# [WHAT TO DO]
Pick out each line with the word "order" from the material that follows.

□ □ □ □ □ □ □

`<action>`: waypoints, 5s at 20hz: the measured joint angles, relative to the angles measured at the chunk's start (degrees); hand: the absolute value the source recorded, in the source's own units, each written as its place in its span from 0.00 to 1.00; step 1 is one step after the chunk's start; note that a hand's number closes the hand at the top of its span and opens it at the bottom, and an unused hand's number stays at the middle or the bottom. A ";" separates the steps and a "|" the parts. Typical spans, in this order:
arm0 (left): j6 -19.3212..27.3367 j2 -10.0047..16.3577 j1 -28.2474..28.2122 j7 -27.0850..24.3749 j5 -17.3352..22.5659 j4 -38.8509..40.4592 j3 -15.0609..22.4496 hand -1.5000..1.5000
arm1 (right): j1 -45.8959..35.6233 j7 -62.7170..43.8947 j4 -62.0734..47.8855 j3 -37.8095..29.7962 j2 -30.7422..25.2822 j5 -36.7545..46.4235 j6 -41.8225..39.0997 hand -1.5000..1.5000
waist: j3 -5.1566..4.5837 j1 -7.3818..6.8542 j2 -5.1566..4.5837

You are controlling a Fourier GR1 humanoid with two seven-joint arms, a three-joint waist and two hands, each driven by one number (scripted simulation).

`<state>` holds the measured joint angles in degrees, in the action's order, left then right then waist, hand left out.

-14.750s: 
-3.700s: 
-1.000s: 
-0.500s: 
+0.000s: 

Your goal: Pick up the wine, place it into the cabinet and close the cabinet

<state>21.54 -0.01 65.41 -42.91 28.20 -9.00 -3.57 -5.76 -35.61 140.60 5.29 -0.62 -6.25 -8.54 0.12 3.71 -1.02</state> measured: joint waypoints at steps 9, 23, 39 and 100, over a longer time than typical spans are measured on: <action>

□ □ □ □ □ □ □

# [TASK RESULT]
`<action>`: waypoints, 5s at 20hz: the measured joint angles, relative to the angles measured at the chunk's start (degrees); hand: the absolute value the source recorded, in the source's own units, each written as its place in its span from 0.00 to 1.00; step 1 is one step after the chunk's start; note that a hand's number closes the hand at the top of its span and opens it at the bottom, and an unused hand's number stays at the middle or the bottom. A ";" separates the steps and a "|" the parts. Typical spans, in this order:
`<state>` holds the measured joint angles in degrees, in the action's order, left then right then waist, hand left out.

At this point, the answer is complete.